Four of 12 Thai schoolboys were rescued from a flooded cave on Sunday in a daring and dangerous operation to save the children and their soccer coach who have been trapped underground for more than two weeks, Reuters reports.
The operation to rescue the remaining eight boys – some as young as 11 and weak swimmers – and the coach was called off at nightfall until Monday to give the divers time to replenish oxygen supplies and ensure all preparations were complete.
Thirteen foreign divers and five members of Thailand’s elite navy SEAL unit guided the boys to safety through narrow, submerged passageways that claimed the life of a former Thai navy diver on Friday.
“Today was the best day, the best situation in terms of the weather, the health of the boys, our water management for our rescue effort,” the head of the rescue operation, Narongsak Osottanakorn, told a news conference.
“Today we managed to rescue and send back four children to Chiang Rai Prachanukrua Hospital safely.”
The rescuers needed at least 10 hours to prepare for their next operation, involving about 90 divers in total, 50 of them from foreign countries, he said.
A helicopter flew the four boys to the nearby city of Chiang Rai, where they were taken by ambulance to the hospital.
Their ordeal has drawn huge media attention in Thailand and abroad, and getting the boys out safely could be a boost for Thailand’s junta ahead of a general election next year.
Bursts of heavy monsoon rain soaked the Tham Luang Cave area in northern Chiang Rai province on Sunday and storms were expected in coming weeks, increasing the risks in what has been called a “war with water and time” to save the team.

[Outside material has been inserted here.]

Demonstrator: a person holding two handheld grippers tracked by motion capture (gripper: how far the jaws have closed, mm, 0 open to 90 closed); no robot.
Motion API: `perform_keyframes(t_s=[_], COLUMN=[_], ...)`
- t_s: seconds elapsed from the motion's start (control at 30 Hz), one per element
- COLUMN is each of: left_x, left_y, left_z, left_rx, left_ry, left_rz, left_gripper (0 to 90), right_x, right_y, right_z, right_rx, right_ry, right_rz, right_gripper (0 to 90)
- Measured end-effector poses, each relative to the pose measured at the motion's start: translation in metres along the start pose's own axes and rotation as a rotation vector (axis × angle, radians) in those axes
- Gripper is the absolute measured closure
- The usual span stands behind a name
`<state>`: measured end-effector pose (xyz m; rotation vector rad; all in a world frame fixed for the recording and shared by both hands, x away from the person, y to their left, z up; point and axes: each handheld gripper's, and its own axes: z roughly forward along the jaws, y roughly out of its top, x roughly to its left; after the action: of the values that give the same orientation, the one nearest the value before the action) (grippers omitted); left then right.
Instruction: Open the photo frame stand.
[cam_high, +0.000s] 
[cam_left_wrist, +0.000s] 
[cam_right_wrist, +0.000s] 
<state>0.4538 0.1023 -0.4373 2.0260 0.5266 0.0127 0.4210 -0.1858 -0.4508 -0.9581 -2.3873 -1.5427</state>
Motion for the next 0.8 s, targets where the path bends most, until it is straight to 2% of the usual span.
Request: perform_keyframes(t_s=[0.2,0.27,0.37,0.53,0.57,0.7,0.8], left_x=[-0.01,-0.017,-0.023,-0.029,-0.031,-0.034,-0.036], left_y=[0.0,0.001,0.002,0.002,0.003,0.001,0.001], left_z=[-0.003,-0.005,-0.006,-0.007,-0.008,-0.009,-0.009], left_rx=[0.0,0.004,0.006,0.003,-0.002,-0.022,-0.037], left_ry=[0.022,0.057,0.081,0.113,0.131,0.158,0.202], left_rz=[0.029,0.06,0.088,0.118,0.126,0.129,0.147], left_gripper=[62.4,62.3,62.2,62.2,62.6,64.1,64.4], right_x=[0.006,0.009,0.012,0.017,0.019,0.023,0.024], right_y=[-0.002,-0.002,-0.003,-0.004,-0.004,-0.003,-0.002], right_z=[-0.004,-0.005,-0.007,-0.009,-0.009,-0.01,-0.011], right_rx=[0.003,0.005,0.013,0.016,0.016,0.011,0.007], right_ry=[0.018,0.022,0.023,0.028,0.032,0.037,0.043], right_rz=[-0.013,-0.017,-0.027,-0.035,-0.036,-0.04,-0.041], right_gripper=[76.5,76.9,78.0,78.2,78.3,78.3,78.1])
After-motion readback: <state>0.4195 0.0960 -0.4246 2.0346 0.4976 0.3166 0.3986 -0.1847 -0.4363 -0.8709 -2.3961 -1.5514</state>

The boys, aged between 11 and 16, went missing with their 25-year-old coach after soccer practice on June 23, setting out on an adventure to explore the cave complex near the border with Myanmar and celebrate a boy’s birthday.
The rescue teams had rehearsed the plan for several days, Narongsak said, and had managed to drain the cave water level considerably, but needed to move fast.
“If we wait and the rain comes in the next few days we will be tired again from pumping and our readiness would drop. If that’s the case, then we have to reassess the situation,” he said.
An Australian doctor checked the health of the boys on Saturday night and gave the all-clear for the operation to proceed.
The boys were discovered by British divers Richard Stanton and John Volanthen on Monday last week.
Of the 13-strong foreign dive team – mainly from Europe – three escorted the children, while the remainder were positioned along the dangerous first-kilometer stretch, where the boys had to navigate through submerged passageways in some places no more than two feet wide.